Restate all of the records below exactly. Do not carry over any image.

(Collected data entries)
☆ ☆ ☆ ☆ ☆ ☆ ☆

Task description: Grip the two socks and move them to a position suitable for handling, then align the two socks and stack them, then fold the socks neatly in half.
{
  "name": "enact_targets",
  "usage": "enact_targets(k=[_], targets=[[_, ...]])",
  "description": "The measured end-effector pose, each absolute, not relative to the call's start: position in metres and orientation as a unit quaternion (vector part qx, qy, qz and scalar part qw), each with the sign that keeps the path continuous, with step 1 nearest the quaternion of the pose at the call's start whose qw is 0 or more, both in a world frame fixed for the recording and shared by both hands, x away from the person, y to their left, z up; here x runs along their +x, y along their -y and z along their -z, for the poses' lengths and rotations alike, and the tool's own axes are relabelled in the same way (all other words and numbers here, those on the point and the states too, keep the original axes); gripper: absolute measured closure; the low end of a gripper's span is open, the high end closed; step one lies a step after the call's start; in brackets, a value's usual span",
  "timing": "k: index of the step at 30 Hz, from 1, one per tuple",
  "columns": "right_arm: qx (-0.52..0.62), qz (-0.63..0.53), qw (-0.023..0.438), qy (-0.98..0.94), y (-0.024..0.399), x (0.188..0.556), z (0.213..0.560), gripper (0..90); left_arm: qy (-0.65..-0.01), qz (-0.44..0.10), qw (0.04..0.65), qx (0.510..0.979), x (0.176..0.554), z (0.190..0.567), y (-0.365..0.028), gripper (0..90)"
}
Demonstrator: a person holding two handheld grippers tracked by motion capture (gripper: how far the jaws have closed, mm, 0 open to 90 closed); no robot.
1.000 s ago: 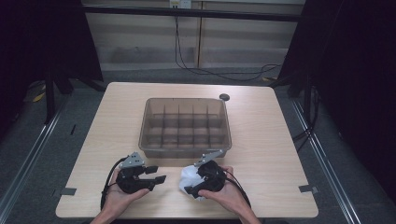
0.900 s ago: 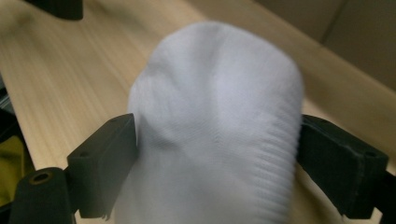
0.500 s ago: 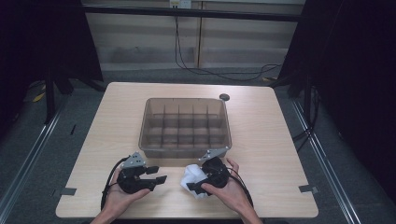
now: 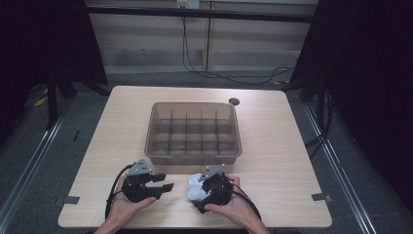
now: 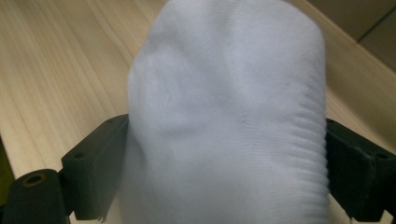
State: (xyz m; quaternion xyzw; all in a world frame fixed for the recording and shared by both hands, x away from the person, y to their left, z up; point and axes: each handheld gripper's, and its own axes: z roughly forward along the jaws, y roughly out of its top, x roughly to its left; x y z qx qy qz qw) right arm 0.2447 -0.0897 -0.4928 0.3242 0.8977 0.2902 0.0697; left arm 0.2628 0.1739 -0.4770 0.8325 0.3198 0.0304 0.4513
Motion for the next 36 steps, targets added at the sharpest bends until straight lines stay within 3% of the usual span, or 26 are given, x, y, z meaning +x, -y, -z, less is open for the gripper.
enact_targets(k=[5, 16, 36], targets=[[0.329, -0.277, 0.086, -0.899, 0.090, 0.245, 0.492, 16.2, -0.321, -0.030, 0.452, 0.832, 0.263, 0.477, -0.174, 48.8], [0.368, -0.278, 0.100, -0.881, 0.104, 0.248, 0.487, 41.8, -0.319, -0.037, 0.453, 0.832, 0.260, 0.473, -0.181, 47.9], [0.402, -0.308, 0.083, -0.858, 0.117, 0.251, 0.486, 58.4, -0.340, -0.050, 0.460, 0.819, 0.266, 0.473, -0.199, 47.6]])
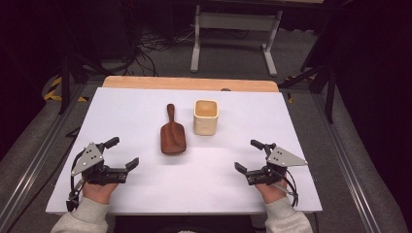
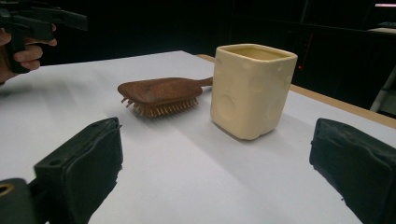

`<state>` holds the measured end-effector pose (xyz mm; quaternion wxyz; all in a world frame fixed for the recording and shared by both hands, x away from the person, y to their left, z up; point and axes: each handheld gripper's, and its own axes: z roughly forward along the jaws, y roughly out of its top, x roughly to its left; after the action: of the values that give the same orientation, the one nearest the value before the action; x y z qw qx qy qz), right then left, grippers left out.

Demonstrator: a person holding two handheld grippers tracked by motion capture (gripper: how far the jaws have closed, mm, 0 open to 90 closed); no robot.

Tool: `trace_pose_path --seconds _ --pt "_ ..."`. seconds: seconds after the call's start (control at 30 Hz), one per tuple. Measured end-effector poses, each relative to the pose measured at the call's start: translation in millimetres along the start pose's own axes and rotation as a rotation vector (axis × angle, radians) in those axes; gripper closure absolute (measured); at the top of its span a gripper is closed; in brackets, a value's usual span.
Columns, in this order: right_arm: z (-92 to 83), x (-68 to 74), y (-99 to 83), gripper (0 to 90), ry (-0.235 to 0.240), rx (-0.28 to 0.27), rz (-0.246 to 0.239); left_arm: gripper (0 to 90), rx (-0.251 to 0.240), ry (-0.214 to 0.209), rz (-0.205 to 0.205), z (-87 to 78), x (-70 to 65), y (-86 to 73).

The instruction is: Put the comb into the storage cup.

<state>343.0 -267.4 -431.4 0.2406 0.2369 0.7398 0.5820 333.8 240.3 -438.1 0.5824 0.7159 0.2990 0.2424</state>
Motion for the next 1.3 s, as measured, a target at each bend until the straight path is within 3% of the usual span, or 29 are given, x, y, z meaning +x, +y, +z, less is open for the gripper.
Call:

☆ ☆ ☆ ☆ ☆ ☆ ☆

§ **Finished task**:
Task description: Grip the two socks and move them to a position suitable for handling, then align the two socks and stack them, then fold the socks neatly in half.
{
  "name": "enact_targets",
  "usage": "enact_targets(k=[_], targets=[[_, ...]])",
  "description": "The measured end-effector pose, each absolute, not relative to the call's start: position in metres and orientation as a unit quaternion (vector part qx, qy, qz and scalar part qw), each with the sign that keeps the path continuous, with step 1 nearest the quaternion of the pose at the call's start whose qw is 0 or more, both in a world frame fixed for the recording and shared by both hands, x away from the person, y to their left, z up; here x runs along their +x, y along their -y and z along their -z, for the poses' lengths and rotations alike, and the tool's own axes are relabelled in the same way (all other words and numbers here, those on the point and the states too, keep the original axes); gripper: absolute measured closure; the low end of a gripper's span is open, the high end closed; step one lies a step after the call's start; in brackets, a value's usual span",
  "timing": "k: index of the step at 30 Hz, from 1, one per tuple",
  "columns": "right_arm: qx (-0.52..0.62), qz (-0.63..0.53), qw (-0.023..0.438), qy (-0.98..0.94), y (-0.024..0.399), x (0.188..0.556), z (0.213..0.560), gripper (0..90); left_arm: qy (-0.65..-0.01), qz (-0.44..0.10), qw (0.04..0.65), qx (0.510..0.979), x (0.176..0.554), z (0.190..0.567), y (-0.365..0.028), gripper (0..90)"
}
Demonstrator: a person holding two handheld grippers tracked by motion capture (gripper: how far the jaws have closed, mm, 0 open to 90 closed); no robot.
1.000 s ago: 
0.900 s ago: 
0.500 s ago: 
now: 
now: 
State: (xyz m; quaternion xyzw; all in a world frame fixed for the recording and shared by both hands, x away from the person, y to their left, z up; point and axes: each handheld gripper's, and its own axes: z roughly forward along the jaws, y roughly out of its top, x roughly to its left; x y z qx qy qz qw) right arm 0.2447 -0.0897 -0.4928 0.3242 0.8977 0.2902 0.0697; left arm 0.2628 0.1739 -0.4770 0.8325 0.3198 0.0304 0.4513
Motion for the next 36 steps, targets added at the sharpest bends until straight lines stay within 3% of the usual span, or 26 are given, x, y, z meaning +x, -y, -z, less is open for the gripper.
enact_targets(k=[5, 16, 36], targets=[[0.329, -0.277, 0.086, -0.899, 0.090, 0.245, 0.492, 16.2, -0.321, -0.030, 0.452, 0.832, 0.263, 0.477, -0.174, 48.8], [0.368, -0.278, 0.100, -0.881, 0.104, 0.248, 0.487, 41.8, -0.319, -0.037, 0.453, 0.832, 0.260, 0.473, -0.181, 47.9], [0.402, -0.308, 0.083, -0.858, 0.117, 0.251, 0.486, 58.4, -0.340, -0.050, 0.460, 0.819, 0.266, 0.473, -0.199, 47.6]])

`<state>` holds the measured end-effector pose (xyz mm; quaternion wxyz; all in a world frame fixed for the recording and shared by both hands, x away from the person, y to their left, z up; point and axes: each handheld gripper's, and its own axes: z roughly forward along the jaws, y roughly out of its top, x roughly to its left; after the action: of the values that give the same orientation, the one nearest the value before the action; x y z qw qx qy qz), right then left, grippers left out.

Demonstrator: a person holding two handheld grippers tracked by motion capture (gripper: how far the jaws have closed, mm, 0 open to 90 closed); no robot.

Tool: `trace_pose_path --seconds _ --pt "_ ..."`. seconds: seconds after the call's start (control at 30 Hz), one per tuple. Measured end-effector poses, each relative to the pose measured at the call's start: translation in millimetres along the start pose's own axes and rotation as a rotation vector (axis × angle, radians) in those axes; gripper closure absolute (measured); at the top of its span a gripper is closed; in brackets, a value's usual span.
Columns, in this order: right_arm: z (-92 to 83), x (-68 to 74), y (-99 to 83), gripper (0 to 90), ry (-0.235 to 0.240), rx (-0.28 to 0.27), rz (-0.246 to 0.239); left_arm: gripper (0 to 90), rx (-0.251 to 0.240), ry (-0.214 to 0.209), rz (-0.205 to 0.205), z (-87 to 78), x (-70 to 65), y (-86 to 73).

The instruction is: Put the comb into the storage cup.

<state>343.0 -267.4 -431.4 0.2406 0.2369 0.7398 0.5820 333.8 240.3 -438.1 0.5824 0.7159 0.2990 0.2424</state>
Motion for the next 1.3 s, as measured, a target at each bend until the straight path is within 3% of the usual span, or 29 are given, x, y, z meaning +x, +y, +z, less is open for the gripper.
Call:

This exercise has been completed.